• [EXERCISE DESCRIPTION] Please state how many lines of the material contain "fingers", giving nothing but the number.

• [MATERIAL FOR THIS EXERCISE]
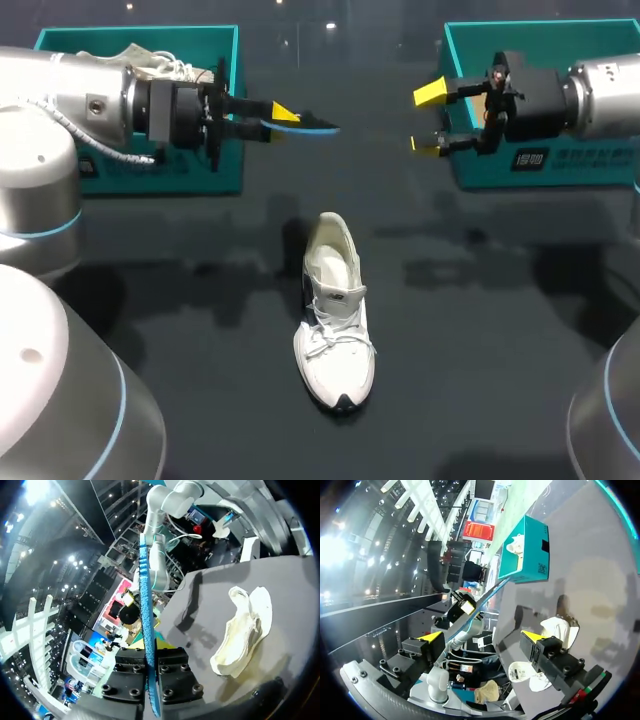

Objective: Take the shoe out of the shoebox, open the shoe tongue, remove and reinsert the insole, then place the shoe into the shoebox

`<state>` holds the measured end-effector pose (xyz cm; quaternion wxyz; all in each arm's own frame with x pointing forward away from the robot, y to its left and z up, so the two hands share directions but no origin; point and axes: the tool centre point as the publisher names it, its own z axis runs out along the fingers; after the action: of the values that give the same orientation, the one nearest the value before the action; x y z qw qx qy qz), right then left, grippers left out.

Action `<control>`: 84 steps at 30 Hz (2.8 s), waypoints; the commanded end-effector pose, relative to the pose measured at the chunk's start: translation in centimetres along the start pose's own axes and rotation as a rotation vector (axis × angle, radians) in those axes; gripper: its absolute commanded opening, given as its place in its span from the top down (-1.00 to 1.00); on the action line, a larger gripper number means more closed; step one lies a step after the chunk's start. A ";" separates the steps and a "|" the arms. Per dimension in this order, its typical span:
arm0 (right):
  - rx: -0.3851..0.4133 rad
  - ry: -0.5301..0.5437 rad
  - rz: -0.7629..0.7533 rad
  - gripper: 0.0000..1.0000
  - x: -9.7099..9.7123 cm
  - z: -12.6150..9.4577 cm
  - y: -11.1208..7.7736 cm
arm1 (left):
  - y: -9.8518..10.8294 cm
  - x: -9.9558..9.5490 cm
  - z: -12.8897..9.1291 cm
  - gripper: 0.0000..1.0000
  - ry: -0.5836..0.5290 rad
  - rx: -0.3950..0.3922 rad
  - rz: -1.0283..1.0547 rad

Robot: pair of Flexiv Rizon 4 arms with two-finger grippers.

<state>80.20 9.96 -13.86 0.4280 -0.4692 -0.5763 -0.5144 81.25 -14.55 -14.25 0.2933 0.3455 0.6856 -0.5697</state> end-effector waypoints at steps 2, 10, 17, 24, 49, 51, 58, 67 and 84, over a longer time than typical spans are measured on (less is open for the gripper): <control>-0.038 -0.032 0.003 -1.00 1.1 -2.1 -2.0 | 0.5 -0.4 0.0 1.00 0.069 0.073 -0.620; 0.017 -0.061 0.006 -1.00 1.6 -3.1 -2.0 | 0.5 -0.4 0.0 1.00 0.069 0.073 -0.620; 0.034 -0.050 -0.004 -1.00 1.4 -2.5 -1.5 | 0.7 -1.7 -0.3 1.00 -0.036 0.142 -1.057; 0.042 -0.042 -0.005 -1.00 1.2 -2.3 -1.3 | 0.3 -1.5 -0.3 1.00 -0.003 -0.001 -1.244; 0.031 -0.048 -0.001 -1.00 1.1 -2.3 -1.4 | -0.1 0.9 1.9 1.00 0.021 0.079 -1.647; 0.031 -0.048 -0.001 -1.00 1.1 -2.3 -1.4 | -0.2 1.1 1.9 1.00 0.016 0.124 -1.681; 0.031 -0.048 -0.001 -1.00 1.1 -2.3 -1.4 | 0.0 1.1 1.7 1.00 -0.068 0.154 -1.687; 0.031 -0.048 -0.001 -1.00 1.1 -2.3 -1.4 | 0.4 1.6 2.6 1.00 -0.043 0.158 -1.853; 0.031 -0.048 -0.001 -1.00 1.1 -2.3 -1.4 | 1.8 3.0 4.0 1.00 0.105 0.323 -2.363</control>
<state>78.71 7.71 -12.82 0.4217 -0.4729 -0.5939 -0.4957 80.47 -17.66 -17.44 -0.4501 -0.4384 0.5360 -0.5639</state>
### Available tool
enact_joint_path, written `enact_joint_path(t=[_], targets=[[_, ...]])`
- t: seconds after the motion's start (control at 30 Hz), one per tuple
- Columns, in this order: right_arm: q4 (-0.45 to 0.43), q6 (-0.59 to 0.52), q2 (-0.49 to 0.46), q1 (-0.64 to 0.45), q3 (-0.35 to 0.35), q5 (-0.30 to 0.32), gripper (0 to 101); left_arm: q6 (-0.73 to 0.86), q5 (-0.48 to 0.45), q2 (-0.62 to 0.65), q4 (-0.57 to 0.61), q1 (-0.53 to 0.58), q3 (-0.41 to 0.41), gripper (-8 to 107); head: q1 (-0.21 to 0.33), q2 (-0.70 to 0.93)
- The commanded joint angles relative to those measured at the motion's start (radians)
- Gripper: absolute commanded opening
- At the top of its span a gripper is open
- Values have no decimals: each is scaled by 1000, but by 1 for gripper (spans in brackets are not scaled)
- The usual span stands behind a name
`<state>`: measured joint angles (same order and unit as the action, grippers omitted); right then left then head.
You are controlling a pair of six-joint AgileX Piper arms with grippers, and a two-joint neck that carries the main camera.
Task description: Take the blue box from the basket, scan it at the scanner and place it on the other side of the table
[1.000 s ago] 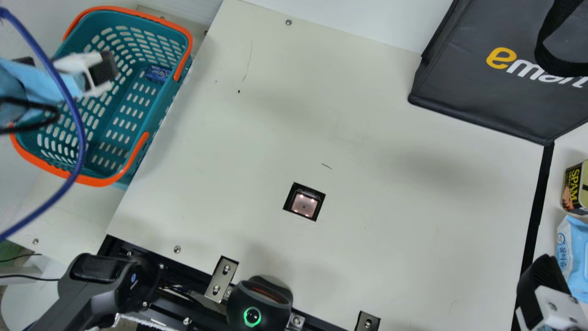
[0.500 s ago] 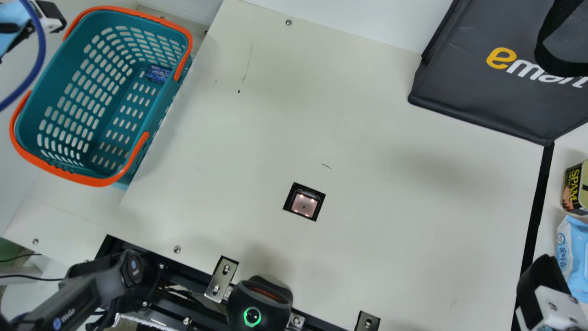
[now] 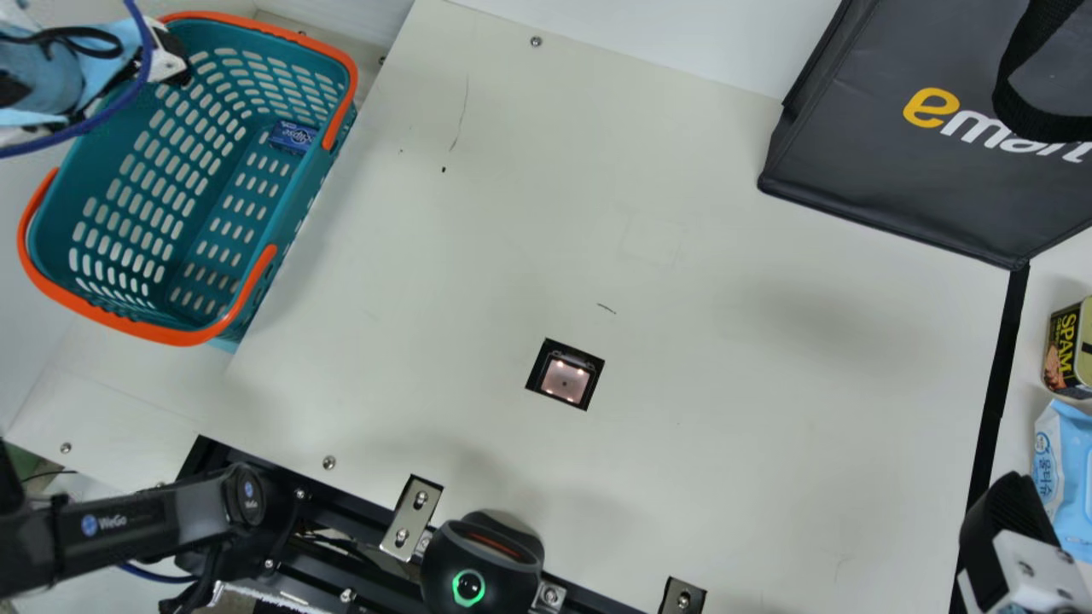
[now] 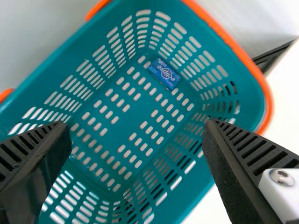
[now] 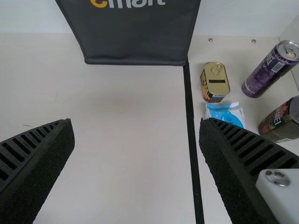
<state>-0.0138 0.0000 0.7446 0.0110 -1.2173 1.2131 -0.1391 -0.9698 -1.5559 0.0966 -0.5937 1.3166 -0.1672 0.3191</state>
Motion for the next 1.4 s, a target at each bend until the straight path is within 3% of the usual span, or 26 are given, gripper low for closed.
enact_joint_path(t=[0.0, 0.4, 0.9, 1.37], targets=[[0, 0, 0, 0, 0, 0, 95, -8, 30, -48, -6, 7, -11, 90, 29, 2], [0, 0, 0, 0, 0, 0, 95, -23, 149, -210, -31, 36, -68, 90, 29, 2], [0, 0, 0, 0, 0, 0, 95, -1, 265, -301, -15, 41, -120, 90, 29, 2], [0, 0, 0, 0, 0, 0, 95, -170, 457, -404, -13, 83, -193, 90, 29, 2]])
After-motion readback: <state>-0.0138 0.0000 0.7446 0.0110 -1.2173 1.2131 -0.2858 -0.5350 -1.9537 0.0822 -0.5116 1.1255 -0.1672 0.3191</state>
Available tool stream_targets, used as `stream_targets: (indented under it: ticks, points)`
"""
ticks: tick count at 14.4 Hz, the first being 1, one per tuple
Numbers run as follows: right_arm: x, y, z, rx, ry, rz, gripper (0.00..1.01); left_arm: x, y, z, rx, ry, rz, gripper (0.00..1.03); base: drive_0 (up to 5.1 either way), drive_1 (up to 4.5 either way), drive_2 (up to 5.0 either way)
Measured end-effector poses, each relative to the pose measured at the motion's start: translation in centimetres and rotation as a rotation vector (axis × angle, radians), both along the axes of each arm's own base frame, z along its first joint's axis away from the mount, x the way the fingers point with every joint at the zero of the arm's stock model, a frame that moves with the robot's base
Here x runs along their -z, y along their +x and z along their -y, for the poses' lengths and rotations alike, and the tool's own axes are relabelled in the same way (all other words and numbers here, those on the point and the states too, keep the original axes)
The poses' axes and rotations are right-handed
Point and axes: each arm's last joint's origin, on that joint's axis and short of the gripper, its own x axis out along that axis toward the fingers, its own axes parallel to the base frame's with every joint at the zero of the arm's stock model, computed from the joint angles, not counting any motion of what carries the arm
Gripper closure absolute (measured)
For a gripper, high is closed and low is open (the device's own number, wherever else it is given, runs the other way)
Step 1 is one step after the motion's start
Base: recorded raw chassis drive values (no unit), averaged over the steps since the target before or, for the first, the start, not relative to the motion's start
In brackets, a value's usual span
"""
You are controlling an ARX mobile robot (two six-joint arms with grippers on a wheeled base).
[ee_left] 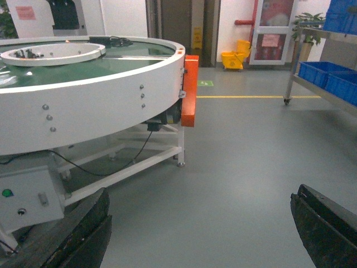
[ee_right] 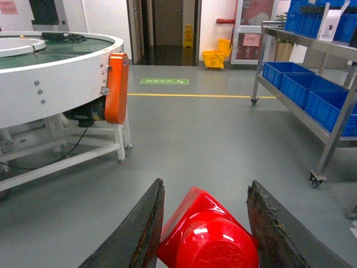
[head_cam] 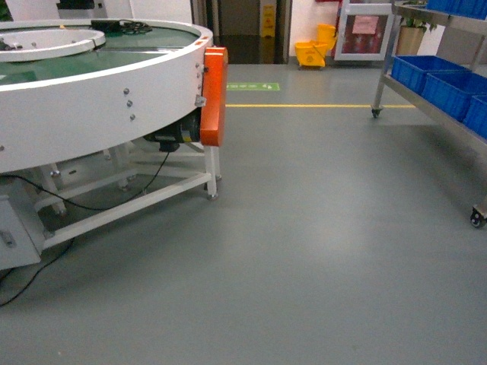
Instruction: Pick red block from blue box to shelf
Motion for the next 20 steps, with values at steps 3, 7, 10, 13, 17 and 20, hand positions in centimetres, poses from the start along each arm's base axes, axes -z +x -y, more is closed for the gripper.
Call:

• [RESPONSE TO THIS TASK] 3